• [Brief] The line containing "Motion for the" marks the end: quote every line from the start of the records below through it, word for word.

• [Input material]
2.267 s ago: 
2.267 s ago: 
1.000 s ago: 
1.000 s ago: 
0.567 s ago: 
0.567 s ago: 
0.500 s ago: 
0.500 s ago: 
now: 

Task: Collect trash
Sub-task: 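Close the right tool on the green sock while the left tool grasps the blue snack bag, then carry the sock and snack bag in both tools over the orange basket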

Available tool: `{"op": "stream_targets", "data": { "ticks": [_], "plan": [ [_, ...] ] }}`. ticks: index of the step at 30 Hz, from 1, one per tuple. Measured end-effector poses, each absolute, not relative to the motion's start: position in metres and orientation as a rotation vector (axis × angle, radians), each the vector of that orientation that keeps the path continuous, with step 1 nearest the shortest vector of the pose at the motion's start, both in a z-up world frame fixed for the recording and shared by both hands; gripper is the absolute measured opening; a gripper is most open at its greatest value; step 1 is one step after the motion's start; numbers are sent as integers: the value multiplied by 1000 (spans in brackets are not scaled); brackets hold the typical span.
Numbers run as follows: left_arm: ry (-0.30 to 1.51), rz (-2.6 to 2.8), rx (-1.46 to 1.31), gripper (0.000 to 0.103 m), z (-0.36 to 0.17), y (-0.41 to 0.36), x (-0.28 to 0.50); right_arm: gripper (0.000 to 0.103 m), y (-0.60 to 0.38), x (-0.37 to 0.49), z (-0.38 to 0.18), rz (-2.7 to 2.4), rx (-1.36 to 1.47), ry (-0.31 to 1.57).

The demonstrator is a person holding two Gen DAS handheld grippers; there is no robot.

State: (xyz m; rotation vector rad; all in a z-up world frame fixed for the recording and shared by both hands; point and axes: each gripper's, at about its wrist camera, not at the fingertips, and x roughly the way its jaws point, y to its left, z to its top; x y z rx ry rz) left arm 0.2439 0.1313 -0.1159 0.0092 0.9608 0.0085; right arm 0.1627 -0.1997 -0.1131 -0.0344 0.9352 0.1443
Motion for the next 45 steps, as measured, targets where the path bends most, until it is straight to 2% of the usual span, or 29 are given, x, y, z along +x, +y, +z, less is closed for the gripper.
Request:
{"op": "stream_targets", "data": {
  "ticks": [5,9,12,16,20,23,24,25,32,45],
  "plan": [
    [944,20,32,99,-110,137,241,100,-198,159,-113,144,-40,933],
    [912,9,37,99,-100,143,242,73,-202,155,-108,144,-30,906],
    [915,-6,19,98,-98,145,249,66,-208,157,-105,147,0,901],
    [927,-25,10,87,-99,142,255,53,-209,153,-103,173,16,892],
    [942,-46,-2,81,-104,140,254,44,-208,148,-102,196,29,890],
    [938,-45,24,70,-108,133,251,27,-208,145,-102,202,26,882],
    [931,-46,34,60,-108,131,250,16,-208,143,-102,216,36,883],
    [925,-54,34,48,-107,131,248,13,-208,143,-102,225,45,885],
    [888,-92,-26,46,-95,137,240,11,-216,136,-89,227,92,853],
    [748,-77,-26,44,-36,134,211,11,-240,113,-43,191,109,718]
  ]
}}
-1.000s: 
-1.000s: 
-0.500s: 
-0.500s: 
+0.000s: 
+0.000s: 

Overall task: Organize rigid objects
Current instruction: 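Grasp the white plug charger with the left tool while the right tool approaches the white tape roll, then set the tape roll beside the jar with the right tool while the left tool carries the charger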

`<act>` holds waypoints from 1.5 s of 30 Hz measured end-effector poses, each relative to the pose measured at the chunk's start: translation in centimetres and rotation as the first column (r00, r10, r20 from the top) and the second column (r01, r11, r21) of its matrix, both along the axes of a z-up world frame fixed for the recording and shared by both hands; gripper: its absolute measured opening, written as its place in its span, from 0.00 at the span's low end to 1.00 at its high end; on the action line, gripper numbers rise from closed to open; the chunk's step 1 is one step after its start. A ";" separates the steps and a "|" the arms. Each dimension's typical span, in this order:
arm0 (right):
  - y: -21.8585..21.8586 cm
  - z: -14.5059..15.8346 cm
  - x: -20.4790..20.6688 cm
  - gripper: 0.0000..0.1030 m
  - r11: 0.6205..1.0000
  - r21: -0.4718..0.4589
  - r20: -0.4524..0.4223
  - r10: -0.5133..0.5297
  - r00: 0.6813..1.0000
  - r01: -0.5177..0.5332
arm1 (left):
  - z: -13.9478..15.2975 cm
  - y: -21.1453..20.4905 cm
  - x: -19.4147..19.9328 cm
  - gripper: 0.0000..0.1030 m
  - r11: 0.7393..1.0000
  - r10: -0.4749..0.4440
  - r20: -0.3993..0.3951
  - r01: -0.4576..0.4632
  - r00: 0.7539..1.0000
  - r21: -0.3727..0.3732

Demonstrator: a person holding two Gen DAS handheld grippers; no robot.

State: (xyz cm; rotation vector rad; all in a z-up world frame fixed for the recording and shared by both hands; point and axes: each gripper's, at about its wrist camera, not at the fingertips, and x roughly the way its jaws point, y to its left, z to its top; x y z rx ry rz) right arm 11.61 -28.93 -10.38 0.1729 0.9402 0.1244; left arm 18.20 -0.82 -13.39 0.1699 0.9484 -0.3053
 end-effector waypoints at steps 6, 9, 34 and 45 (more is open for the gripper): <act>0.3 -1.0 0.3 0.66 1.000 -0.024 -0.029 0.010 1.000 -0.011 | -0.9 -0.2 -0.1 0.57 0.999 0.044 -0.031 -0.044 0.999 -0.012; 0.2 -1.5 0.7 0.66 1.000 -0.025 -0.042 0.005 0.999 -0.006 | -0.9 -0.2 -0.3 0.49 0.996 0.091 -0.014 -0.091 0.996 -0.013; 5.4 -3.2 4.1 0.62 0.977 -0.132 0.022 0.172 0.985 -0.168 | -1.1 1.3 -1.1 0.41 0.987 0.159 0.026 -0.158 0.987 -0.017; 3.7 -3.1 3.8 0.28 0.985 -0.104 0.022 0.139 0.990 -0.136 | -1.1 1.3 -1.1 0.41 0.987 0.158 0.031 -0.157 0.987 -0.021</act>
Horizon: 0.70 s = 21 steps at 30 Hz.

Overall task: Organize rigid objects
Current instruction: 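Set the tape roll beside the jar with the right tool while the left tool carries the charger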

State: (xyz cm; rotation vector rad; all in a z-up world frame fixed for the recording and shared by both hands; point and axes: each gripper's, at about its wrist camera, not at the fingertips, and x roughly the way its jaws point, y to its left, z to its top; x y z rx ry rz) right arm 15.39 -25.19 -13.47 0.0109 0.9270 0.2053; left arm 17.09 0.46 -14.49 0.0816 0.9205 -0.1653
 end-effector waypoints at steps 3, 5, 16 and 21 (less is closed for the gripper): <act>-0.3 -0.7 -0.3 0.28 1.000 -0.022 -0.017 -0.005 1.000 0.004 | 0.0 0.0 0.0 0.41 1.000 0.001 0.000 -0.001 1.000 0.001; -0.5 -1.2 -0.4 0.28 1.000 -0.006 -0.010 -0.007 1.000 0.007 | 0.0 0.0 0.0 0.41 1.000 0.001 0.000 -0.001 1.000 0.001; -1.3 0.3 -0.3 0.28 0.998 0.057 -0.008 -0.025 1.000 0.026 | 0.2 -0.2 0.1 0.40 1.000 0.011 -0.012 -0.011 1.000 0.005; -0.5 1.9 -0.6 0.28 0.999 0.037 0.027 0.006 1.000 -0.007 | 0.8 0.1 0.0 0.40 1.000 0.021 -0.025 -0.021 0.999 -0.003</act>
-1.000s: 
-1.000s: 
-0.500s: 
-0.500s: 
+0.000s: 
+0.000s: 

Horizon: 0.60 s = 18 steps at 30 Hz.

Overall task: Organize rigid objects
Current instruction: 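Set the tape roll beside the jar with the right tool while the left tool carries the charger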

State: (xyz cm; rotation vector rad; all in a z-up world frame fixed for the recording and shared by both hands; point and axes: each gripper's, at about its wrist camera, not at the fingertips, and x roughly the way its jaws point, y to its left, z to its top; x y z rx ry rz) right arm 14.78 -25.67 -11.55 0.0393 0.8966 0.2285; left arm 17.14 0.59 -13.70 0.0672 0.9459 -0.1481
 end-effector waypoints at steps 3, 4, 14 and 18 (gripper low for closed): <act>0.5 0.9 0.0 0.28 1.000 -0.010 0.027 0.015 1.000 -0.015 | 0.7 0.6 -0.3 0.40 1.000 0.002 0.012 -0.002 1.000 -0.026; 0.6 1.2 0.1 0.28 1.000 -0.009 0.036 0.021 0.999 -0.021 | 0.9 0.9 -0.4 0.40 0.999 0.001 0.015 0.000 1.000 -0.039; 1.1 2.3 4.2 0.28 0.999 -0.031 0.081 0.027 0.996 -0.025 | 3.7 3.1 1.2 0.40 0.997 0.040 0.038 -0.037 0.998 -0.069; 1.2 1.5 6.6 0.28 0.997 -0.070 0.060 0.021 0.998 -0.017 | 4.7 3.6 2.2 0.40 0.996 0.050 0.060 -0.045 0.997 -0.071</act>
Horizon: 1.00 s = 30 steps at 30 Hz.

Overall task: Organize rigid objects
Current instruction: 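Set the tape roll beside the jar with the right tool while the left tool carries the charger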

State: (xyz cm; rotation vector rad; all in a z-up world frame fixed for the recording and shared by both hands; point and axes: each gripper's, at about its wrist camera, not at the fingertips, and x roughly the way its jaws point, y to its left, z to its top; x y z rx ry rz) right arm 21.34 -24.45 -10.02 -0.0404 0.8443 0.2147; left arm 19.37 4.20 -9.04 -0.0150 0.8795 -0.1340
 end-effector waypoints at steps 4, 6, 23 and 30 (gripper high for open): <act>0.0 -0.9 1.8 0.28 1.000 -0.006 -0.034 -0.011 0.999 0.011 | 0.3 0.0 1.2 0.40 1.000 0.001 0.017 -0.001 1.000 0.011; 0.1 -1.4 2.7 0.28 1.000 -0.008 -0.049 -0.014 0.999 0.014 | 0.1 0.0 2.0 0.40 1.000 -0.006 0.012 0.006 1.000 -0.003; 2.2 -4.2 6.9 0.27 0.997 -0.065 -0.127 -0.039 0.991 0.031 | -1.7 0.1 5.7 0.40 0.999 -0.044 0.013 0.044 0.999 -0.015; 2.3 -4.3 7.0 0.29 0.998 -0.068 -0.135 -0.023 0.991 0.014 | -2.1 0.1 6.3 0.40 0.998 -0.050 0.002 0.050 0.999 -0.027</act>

• [Solution to the problem]
2.267 s ago: 
2.267 s ago: 
1.000 s ago: 
1.000 s ago: 
0.567 s ago: 
0.567 s ago: 
0.500 s ago: 
0.500 s ago: 
now: 

Task: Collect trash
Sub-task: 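Close the right tool on the green sock while the left tool grasps the blue snack bag, then carry the sock and snack bag in both tools over the orange basket
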
Available tool: `{"op": "stream_targets", "data": { "ticks": [_], "plan": [ [_, ...] ] }}`. ticks: index of the step at 30 Hz, from 1, one per tuple. Measured end-effector poses, each absolute, not relative to the motion's start: position in metres and orientation as a rotation vector (axis × angle, radians), each the vector of that orientation that keeps the path continuous, with step 1 nearest the shortest vector of the pose at the motion's start, both in a z-up world frame fixed for the recording and shared by both hands; gripper is the absolute measured opening; a gripper is most open at its greatest value; step 1 is one step after the motion's start; numbers are sent as integers: the value multiplied by 1000 (spans in brackets are not scaled); brackets hold the typical span.
Numbers run as follows: left_arm: ry (-0.30 to 1.51), rz (-2.6 to 2.8), rx (-1.46 to 1.31), gripper (0.000 to 0.103 m), z (-0.36 to 0.17), y (-0.41 to 0.36), x (-0.28 to 0.50); right_arm: gripper (0.000 to 0.103 m), y (-0.60 to 0.38), x (-0.37 to 0.49), z (-0.38 to 0.18), rz (-2.7 to 2.4), rx (-1.36 to 1.47), ry (-0.31 to 1.57).

The demonstrator is a person holding two Gen DAS handheld grippers; there is no robot.

State: (xyz m; rotation vector rad; all in a z-up world frame fixed for the recording and shared by both hands; point and axes: each gripper's, at about its wrist camera, not at the fingertips, and x roughly the way its jaws point, y to its left, z to its top; x y z rx ry rz) left arm 0.2439 0.1313 -0.1159 0.0092 0.9608 0.0085; right arm 0.1627 -0.1997 -0.1131 -0.0344 0.9352 0.1443
Motion for the next 45 steps, as measured, targets where the path bends most, until it is straight to 2% of the usual span, or 29 are given, x, y, z along +x, +y, +z, less is closed for the gripper.

No part of the exercise is left unanswered.